The Red List of Trains in Japan

JNR Class DE10

The original livery

Data (as of 31 Mar 2024)

Status:  Vulnerable 
 (JR Hokkaido,
  JR West,
  JR Kyushu)
 (JR East, JR Freight)
 Least Concern 
 (other private railways*)
 (JR Central, JR Shikoku)
Constructed in: 1966-78
Number built: 722**
Registered: 75

*Depends on companies, see descriptions below.
**Including 14 locos converted from Class DE15.


Class DE10 is a type of diesel locomotive developed by Japanese National Railways. It was introduced mainly to passenger and freight trains in rural areas to replace steam locomotives. It has also been used as one of the most common shunters at depots.

It looks like Class DD51, but the DE10 is smaller and lighter than the DD51. Furthermore, driver's cab of DE10 is not placed in the middle of the locomotive, and the cab is installed vertically to the track (a driver looks either left or right when seated). These features allowed smooth shunting, but could be a little hard for the driver when the loco is running mainlines.

The DE10 locos were first delivered to Ichinoseki in Iwate Prefecture (Tohoku region) and Matsuyama in Ehime Prefecture (Shikoku). As the trial had been successful, JNR mass-produced the locos and introduced to literally almost of all major depots. They mainly engaged in shunting and short-distance trains on branch lines and rural lines, but a few of them were used on Sleeper Limited Express services like Akatsuki (Shin-Osaka - Sasebo, hauled by DE10 between Haiki and Sasebo). However, many of them became redundant by the 1980s as JNR discontinued rural lines and short-distance freight trains, and replaced coaching stock with diesel multiple units. When JNR was privatised in 1987, only 361 out of 708 locos were succeeded by JR companies.

It is worth noting that the Class DE10 is the only type that was allocated to all seven JR companies. After the privatisation, six JRs (except JR Freight) used them for shunting and a few stopping services on rural lines, but the latter ones were discontinued by 1999. JR Central scrapped all by 2008, and JR Shikoku did so by 2023, but other four companies still retain a few of them. JR Freight has been using the DE10s across the country including Tokyo, but the number has dramatically been declining since the 2010s.
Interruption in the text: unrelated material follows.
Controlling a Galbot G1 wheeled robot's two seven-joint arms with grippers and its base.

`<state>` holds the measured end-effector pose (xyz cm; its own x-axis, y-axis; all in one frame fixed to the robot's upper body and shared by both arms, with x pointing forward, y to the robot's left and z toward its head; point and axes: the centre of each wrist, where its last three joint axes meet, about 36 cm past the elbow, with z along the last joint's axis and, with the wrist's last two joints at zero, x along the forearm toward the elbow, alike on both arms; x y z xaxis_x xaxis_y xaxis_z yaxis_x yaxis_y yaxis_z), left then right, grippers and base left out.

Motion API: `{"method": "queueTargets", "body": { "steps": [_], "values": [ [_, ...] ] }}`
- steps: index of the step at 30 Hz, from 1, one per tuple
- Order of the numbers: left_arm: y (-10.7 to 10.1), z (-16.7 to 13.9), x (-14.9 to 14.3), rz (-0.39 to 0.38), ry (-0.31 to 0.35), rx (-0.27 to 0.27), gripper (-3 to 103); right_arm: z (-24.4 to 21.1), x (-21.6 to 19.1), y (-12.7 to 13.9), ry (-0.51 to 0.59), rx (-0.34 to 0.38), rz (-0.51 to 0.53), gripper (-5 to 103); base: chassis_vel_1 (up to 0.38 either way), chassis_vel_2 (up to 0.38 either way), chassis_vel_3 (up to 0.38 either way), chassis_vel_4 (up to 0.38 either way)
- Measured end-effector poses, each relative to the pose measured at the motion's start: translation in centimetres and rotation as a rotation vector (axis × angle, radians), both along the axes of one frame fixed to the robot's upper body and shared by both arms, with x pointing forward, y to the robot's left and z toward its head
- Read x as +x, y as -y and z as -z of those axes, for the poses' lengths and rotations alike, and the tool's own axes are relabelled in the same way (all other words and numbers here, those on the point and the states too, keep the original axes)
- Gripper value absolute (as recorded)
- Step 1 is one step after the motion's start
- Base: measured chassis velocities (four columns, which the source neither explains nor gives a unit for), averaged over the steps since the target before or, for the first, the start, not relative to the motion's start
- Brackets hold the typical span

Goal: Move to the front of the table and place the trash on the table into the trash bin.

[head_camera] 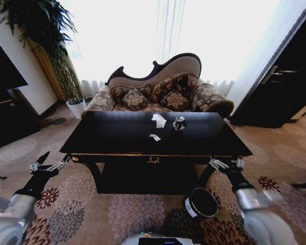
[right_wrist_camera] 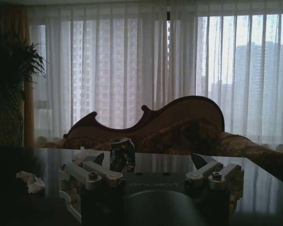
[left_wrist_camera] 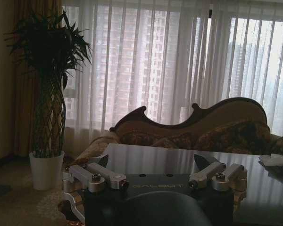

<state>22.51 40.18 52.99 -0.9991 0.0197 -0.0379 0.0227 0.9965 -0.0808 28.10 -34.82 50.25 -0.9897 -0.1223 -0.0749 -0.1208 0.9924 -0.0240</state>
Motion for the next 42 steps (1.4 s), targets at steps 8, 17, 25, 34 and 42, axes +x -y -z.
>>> {"method": "queueTargets", "body": {
  "steps": [8, 17, 25, 34, 42],
  "values": [
    [0.0, 0.0, 0.0, 0.0, 0.0, 0.0, 100, -0.7, 3.8, -0.2, -0.053, -0.023, -0.047, 100, 0.0, 0.0, 0.0, 0.0],
    [0.0, 0.0, 0.0, 0.0, 0.0, 0.0, 100, 0.5, 9.7, 0.2, -0.165, -0.016, -0.098, 100, 0.0, 0.0, 0.0, 0.0],
    [0.0, 0.0, 0.0, 0.0, 0.0, 0.0, 100, -0.2, 15.1, 0.4, -0.172, -0.061, -0.117, 100, 0.0, 0.0, 0.0, 0.0],
    [0.0, 0.0, 0.0, 0.0, 0.0, 0.0, 100, 0.8, 17.9, 0.2, -0.205, -0.052, -0.126, 100, 0.0, 0.0, 0.0, 0.0],
    [0.0, 0.0, 0.0, 0.0, 0.0, 0.0, 100, 1.1, 19.9, -0.5, -0.209, -0.061, -0.142, 100, 0.0, 0.0, 0.0, 0.0]
  ]
}}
In addition, some private railways, most of which only provide freight services, own a few purchased from JNR or JRs. Moreover, some of these private companies ordered their own locos identical to the DE10.
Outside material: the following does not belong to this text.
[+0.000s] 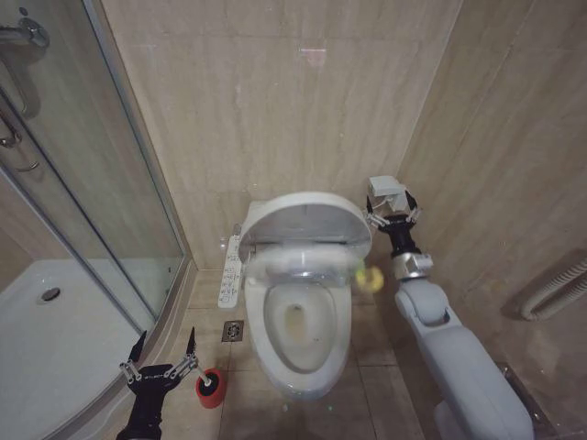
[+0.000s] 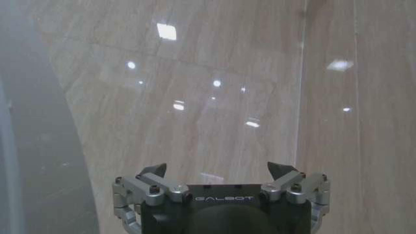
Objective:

Current Operations & Future Prospects

JR Hokkaido uses for shunting at depots and some Norokko seasonal trains in Kushiro area. Some locos at Hakodate Depot could be despatched in case of emergency in Seikan Tunnel.

JR East and JR Kyushu use them for shunting and ad hoc works (mostly engineering work). JR West does so too, but sometimes uses for rail tours like SL Yamaguchi (Shin-Yamaguchi - Tsuwano) as well. JR East plans to demolish all locomotives including the DE10 by 2025.

JR Freight uses them at Sendai, Shin-Tsurumi (near Yokohama), Aichi (near Nagoya) and Okayama and Moji depots as shunters, but they are declining as the company introduces Class DD200 and Class HD300.

Hachinohe Rinkai Railway (Aomori Prefecture), Sendai Rinkai Railway (Miyagi Prefecture) and Kinuura Rinkai Railway (Aichi Prefecture) use them for shunting and freight trains, and some of them were renumbered in accordance with their methods (e.g. Class DE65 of Sendai Rinkai Railway). Tobu, Moka Railway (Tochigi Prefecture), Watarase Keikoku Railway (Gunma Prefecture) and Sagano Scenic Railway (Kyoto Prefecture, also known as Sagano Romantic Train) use them for rail tours, and those owned by the first two companies work with steam locomotives.


The DE10 was often seen at stations when there were loco-hauled passenger trains.

JR Freight still uses a few in Tokyo and Yokohama areas.